Je pleure et c'est impossible pour moi de reprendre. Pendant une heure, je pleure silencieusement en entourant ses bras, et lui m'apaise, jusqu'à ce que j'arrête enfin totalement. Je décide de continuer, rapidement, pour en finir.
- C'est tout. Après qu'ils m'ont retrouvé, je suis resté deux mois à l'hôpital, et je disais plus un mot. Ensuite on est venus habiter en France, le pays de maman, parce qu'on était harcelés par les médias en Angleterre. Ma mère est morte d'un cancer quatre ans plus tard, quand je venais d'avoir dix ans, et depuis ce jour, ça a été la descente aux enfers. D'un coup, j'ai commencé à faire ces cauchemars. Elle était plus là, tu comprends ? J'avais perdu ma figure maternelle, ma sécurité, mon ancre. Jusqu'à mes quinze ans, mon état empirait. J'étais un gosse impossible, mon père pouvait pas tenir son deuil et moi en même temps, il avait plus de travail, il a fait une dépression. J'ai fini par... Par essayer de mourir, tu vois, pour que ça s'arrête. Parce que c'était trop difficile de supporter tout ça d'un coup. J'ai fait comme tout le monde, j'ai coupé où je pouvais, comme je voyais à la télé, et je me suis mis dans une baignoire, et j'ai pris tous les médocs de mon père que j'ai trouvés. J'ai vraiment failli y passer, mais il a entendu l'eau de la baignoire déborder. C'est idiot hein ? Si t'essaies de crever, fais en sorte qu'il y ait personne autour de toi... je dis ironiquement. (Il ne rit pas). Je suis resté un mois en observation, et après ça je suis rentré à la maison. Mon père avait enfin retrouvé un travail. C'est là que j'ai rencontré Marie, à l'école. Elle n'a jamais rien su de tout ça. Mais elle savait que ça allait pas. Elle me demandait souvent ce qu'il y avait et j'inventais des conneries d'ado. Tu comprends, elle m'a vraiment sauvé. C'est pour ça que ça a été si difficile pour moi. Elle m'a sauvé et je voulais pas la remercier en lui brisant le coeur.
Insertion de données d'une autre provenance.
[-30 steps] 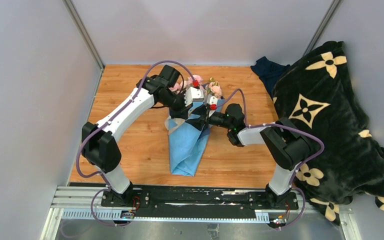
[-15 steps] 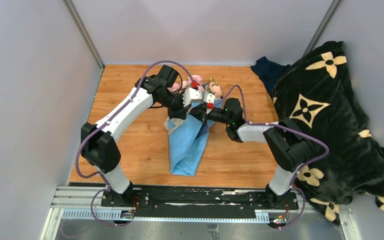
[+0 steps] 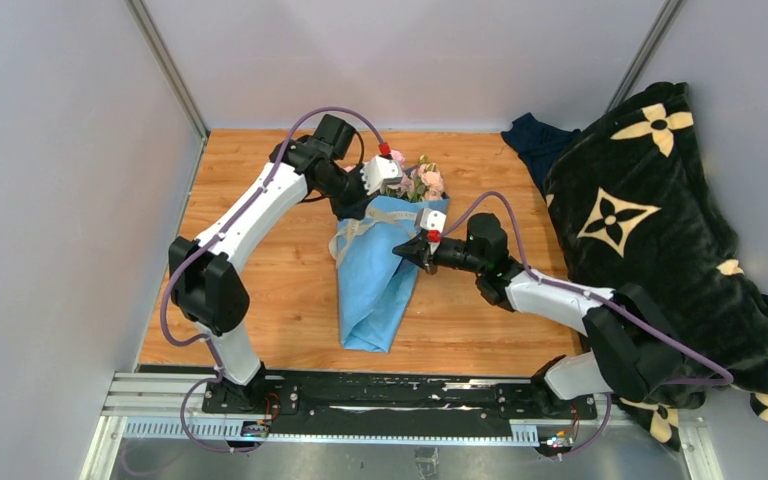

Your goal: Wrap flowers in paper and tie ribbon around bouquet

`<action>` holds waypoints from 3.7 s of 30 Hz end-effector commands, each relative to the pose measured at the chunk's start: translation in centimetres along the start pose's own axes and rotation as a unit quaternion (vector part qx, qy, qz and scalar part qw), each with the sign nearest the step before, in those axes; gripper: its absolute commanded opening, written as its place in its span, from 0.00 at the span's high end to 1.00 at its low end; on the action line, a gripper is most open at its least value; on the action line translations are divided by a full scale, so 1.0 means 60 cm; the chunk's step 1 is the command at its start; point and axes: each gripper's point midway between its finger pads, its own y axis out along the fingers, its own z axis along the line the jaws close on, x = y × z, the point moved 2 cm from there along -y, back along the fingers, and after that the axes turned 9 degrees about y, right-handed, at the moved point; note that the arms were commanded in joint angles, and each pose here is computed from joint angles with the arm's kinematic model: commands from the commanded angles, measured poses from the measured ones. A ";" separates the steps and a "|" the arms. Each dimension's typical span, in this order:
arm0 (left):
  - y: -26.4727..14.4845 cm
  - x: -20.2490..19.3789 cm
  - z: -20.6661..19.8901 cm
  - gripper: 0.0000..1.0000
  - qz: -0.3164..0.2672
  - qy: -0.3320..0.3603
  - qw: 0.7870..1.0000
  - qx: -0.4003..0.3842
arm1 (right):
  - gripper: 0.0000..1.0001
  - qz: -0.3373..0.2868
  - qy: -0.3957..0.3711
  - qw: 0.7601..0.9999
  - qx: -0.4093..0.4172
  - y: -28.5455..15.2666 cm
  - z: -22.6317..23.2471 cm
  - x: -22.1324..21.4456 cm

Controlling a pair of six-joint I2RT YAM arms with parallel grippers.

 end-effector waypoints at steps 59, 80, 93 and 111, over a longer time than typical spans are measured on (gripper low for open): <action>0.000 0.008 -0.040 1.00 -0.033 0.022 0.998 -0.046 | 0.20 0.018 0.005 0.994 0.108 0.070 -0.099 0.033; -0.067 0.023 0.009 0.27 -0.011 -0.028 0.998 0.060 | 1.00 0.057 0.136 0.989 0.001 0.034 -0.104 -0.043; 0.040 -0.103 0.025 0.44 0.015 -0.157 0.988 -0.006 | 1.00 0.114 0.188 0.975 -0.035 0.005 -0.091 -0.099; 0.145 -0.139 0.007 0.34 0.049 -0.125 0.991 0.008 | 1.00 0.145 0.240 0.958 -0.056 -0.023 -0.085 -0.124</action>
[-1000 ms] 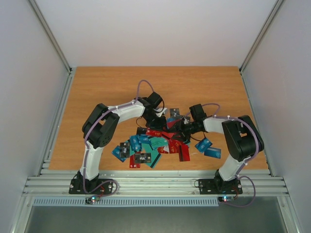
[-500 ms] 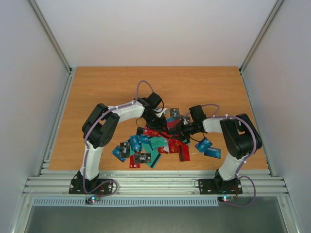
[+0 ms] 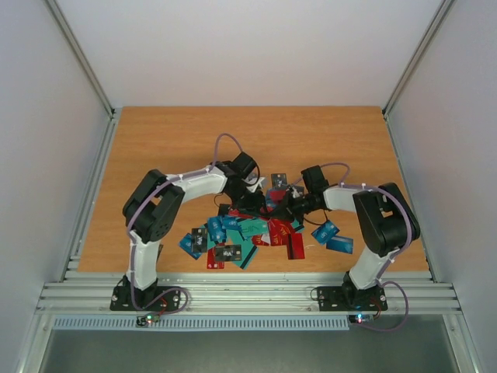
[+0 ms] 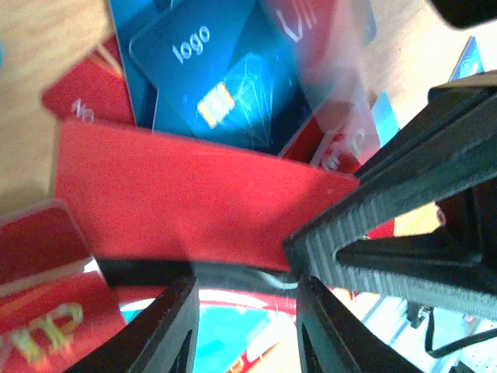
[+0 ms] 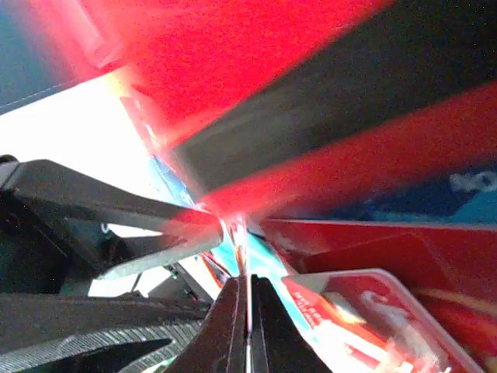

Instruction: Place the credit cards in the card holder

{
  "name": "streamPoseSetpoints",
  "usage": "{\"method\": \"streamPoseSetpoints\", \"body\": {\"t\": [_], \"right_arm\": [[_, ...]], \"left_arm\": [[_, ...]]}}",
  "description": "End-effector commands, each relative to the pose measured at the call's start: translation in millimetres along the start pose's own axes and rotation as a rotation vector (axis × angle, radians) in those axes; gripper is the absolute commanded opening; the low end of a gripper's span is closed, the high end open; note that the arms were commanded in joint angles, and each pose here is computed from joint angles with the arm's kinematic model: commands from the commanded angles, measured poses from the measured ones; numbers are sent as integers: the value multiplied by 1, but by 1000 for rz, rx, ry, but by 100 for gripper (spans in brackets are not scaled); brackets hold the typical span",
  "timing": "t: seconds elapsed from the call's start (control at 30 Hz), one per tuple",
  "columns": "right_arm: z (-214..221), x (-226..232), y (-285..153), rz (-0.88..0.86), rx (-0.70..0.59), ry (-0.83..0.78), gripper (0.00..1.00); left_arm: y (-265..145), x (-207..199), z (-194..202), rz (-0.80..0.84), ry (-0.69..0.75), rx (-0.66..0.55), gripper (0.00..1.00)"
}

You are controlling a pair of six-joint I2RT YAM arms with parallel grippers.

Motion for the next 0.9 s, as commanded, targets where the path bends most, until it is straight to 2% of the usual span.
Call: {"method": "streamPoseSetpoints", "body": {"t": [0.0, 0.27, 0.47, 0.67, 0.87], "right_arm": [[2, 12, -13, 73, -19, -39, 1], [5, 49, -39, 70, -65, -82, 1], [4, 85, -66, 78, -146, -113, 1], [8, 128, -97, 13, -266, -137, 1], [20, 163, -127, -120, -395, -156, 1]], "left_arm": [[-35, -22, 11, -5, 18, -69, 39], [-98, -55, 20, 14, -13, -254, 55], [-144, -70, 31, 37, -125, -421, 59], [-180, -88, 45, 221, -187, -558, 60], [-203, -104, 56, 431, -221, -620, 61]]}}
Point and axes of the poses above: each gripper's point midway between its finger pads, its own y axis out along the fingers, its own x axis along the line the jaws close on, z = x × y, the point moved 6 cm from there along -y, back along the fingers, and after that the axes turned 11 degrees about -y, right-handed, at the moved point
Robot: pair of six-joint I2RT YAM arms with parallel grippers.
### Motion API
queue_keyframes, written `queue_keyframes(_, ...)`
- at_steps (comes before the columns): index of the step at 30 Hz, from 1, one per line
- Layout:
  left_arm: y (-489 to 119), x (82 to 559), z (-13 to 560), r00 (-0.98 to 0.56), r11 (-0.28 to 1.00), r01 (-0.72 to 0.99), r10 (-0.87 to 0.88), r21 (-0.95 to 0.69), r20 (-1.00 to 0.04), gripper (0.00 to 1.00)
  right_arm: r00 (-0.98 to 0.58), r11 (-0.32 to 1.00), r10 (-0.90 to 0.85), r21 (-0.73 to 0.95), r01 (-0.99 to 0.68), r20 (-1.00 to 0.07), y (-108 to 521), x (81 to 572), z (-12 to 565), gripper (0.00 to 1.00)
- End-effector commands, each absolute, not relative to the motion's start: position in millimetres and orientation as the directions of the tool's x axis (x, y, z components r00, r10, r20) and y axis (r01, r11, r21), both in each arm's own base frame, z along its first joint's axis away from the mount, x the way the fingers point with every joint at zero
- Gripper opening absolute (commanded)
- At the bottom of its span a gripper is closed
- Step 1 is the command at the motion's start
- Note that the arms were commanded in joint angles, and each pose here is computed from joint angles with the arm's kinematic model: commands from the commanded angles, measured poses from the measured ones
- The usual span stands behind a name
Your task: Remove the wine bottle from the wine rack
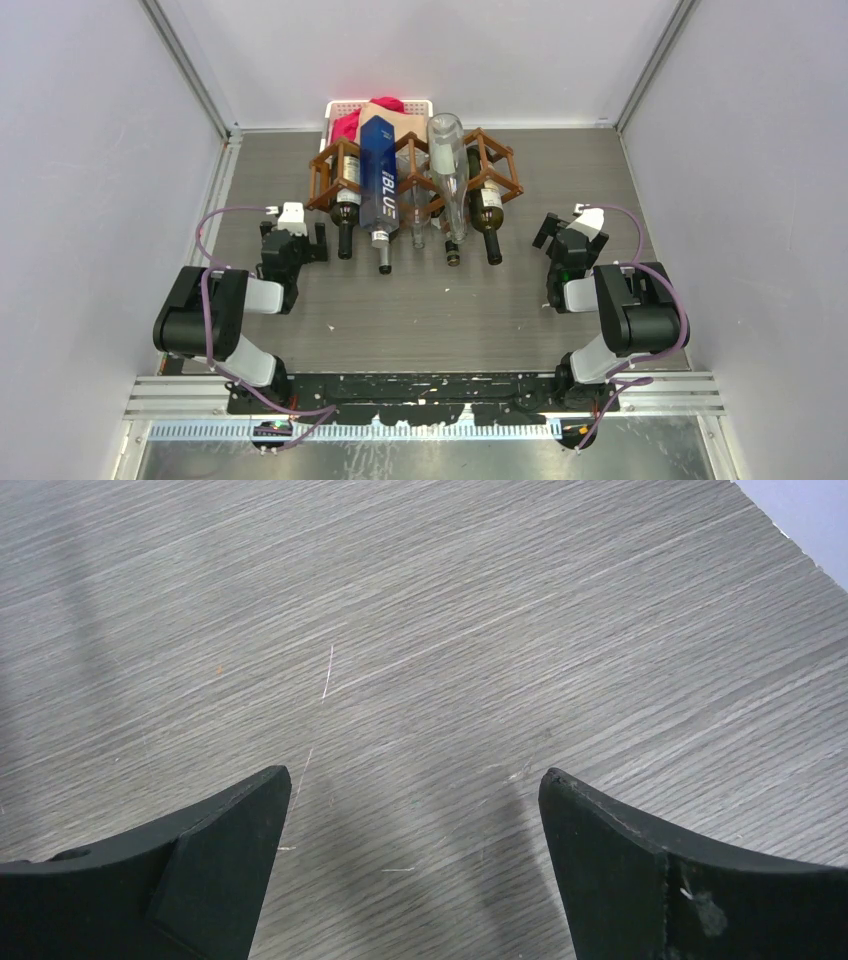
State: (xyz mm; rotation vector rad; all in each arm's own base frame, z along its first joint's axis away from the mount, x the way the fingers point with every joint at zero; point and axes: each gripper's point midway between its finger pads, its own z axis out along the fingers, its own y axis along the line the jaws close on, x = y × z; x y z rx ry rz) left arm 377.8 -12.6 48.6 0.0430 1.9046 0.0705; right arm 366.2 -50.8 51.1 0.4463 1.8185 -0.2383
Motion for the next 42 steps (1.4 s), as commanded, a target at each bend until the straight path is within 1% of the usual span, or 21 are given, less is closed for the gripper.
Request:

Je m'arrête enfin, essoufflé et attentif à sa réaction.
Il se retourne sur moi, il se met sur ses genoux et prend ma tête contre lui, m'entourant de ses bras.
- Plus jamais tu vivras des trucs pareils, Jay. Je te le jure. Je vais te protéger parce que je t'aime, et je crois qu'aimer... C'est peut-être aussi un peu ça.